**Data below**:
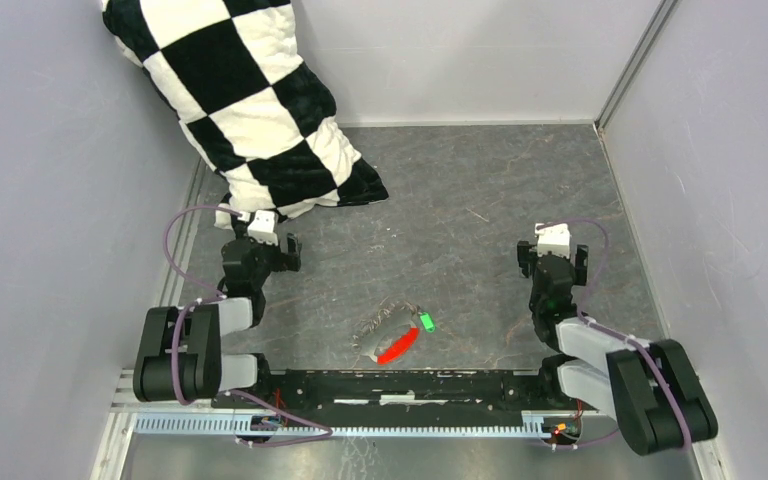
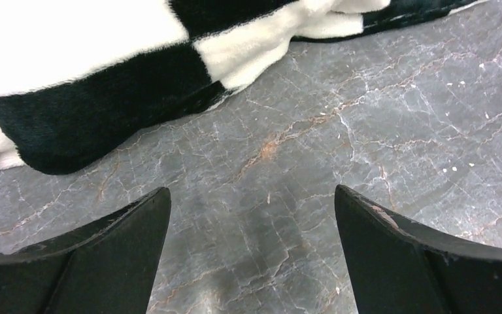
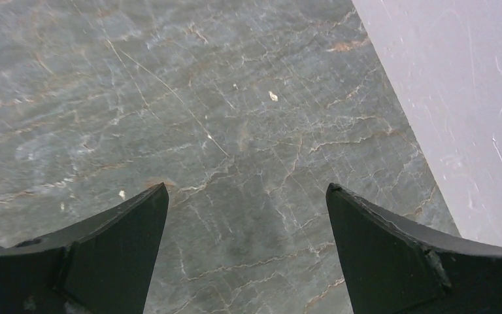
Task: Put the keys on the keyring
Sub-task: Reset both arms
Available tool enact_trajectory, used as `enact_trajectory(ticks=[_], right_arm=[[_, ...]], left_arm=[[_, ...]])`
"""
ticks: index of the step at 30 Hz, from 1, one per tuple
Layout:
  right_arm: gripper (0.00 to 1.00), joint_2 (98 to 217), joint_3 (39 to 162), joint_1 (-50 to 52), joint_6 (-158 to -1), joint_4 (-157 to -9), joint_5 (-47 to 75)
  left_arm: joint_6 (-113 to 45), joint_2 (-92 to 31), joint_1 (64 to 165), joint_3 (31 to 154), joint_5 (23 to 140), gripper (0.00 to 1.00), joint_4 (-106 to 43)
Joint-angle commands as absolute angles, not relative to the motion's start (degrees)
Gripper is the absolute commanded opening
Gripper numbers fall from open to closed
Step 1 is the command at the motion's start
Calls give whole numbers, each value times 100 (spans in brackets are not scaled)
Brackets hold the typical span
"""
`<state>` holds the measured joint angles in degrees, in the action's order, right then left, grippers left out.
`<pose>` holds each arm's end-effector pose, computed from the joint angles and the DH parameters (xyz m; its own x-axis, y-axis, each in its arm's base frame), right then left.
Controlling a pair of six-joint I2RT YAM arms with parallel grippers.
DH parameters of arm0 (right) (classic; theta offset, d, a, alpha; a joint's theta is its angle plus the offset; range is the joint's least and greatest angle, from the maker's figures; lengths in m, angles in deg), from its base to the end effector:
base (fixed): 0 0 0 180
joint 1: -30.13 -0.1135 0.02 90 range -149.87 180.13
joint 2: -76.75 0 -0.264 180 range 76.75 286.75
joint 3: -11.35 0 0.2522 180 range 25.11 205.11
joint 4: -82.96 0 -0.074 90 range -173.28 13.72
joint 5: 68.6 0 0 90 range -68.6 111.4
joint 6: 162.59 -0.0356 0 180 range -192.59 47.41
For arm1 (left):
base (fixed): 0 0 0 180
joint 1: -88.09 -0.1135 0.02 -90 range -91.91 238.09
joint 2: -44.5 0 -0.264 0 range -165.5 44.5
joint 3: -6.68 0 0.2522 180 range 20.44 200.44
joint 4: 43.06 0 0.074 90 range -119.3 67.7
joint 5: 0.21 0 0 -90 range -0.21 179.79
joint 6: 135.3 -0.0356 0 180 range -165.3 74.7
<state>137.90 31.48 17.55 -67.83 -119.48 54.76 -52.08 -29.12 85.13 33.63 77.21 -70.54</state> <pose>0.1811 0.0204 0.1462 -0.3370 -0.1462 -0.9301 0.2999 0.9197 -0.2533 0.2214 0.0037 0.1476 -0.3077 0.0995 -0.9463 0.1927 0.9804 0.0404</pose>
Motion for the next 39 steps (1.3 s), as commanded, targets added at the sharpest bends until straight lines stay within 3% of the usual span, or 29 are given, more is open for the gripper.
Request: enact_trajectory(ticks=[1, 6, 9, 15, 19, 39], right_arm=[[98, 14430, 3135, 1877, -6303, -13159, 5178], [98, 14953, 3016, 1899, -6202, -14274, 5098], [98, 15314, 3000, 1992, -6319, -14565, 5183], [98, 15690, 1623, 2031, -6144, -17495, 4853], [98, 15605, 2056, 2071, -6187, -16423, 4691], [98, 15533, 2059, 2292, -6283, -16291, 4320]], left_arm=[[-4668, -3295, 8454, 3260, 7681, 100, -9078], [-4554, -4574, 8437, 2435, 7625, 100, -11971], [-4576, -4328, 8439, 2346, 7695, 100, -11720], [-4547, -4380, 8431, 2664, 7865, 100, -11220], [-4547, -4381, 8444, 3316, 7884, 100, -9955], [-4547, -4380, 8476, 3292, 7943, 100, -10032]])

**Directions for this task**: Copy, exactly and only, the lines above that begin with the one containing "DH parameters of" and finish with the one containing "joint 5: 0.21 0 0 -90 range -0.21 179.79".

**Exercise response**:
DH parameters of arm0 (right) (classic; theta offset, d, a, alpha; a joint's theta is its angle plus the offset; range is the joint's least and greatest angle, from the maker's figures; lengths in m, angles in deg), from its base to the end effector:
base (fixed): 0 0 0 180
joint 1: -30.13 -0.1135 0.02 90 range -149.87 180.13
joint 2: -76.75 0 -0.264 180 range 76.75 286.75
joint 3: -11.35 0 0.2522 180 range 25.11 205.11
joint 4: -82.96 0 -0.074 90 range -173.28 13.72
joint 5: 68.6 0 0 90 range -68.6 111.4
joint 6: 162.59 -0.0356 0 180 range -192.59 47.41
For arm1 (left):
base (fixed): 0 0 0 180
joint 1: -88.09 -0.1135 0.02 -90 range -91.91 238.09
joint 2: -44.5 0 -0.264 0 range -165.5 44.5
joint 3: -6.68 0 0.2522 180 range 20.44 200.44
joint 4: 43.06 0 0.074 90 range -119.3 67.7
joint 5: 0.21 0 0 -90 range -0.21 179.79

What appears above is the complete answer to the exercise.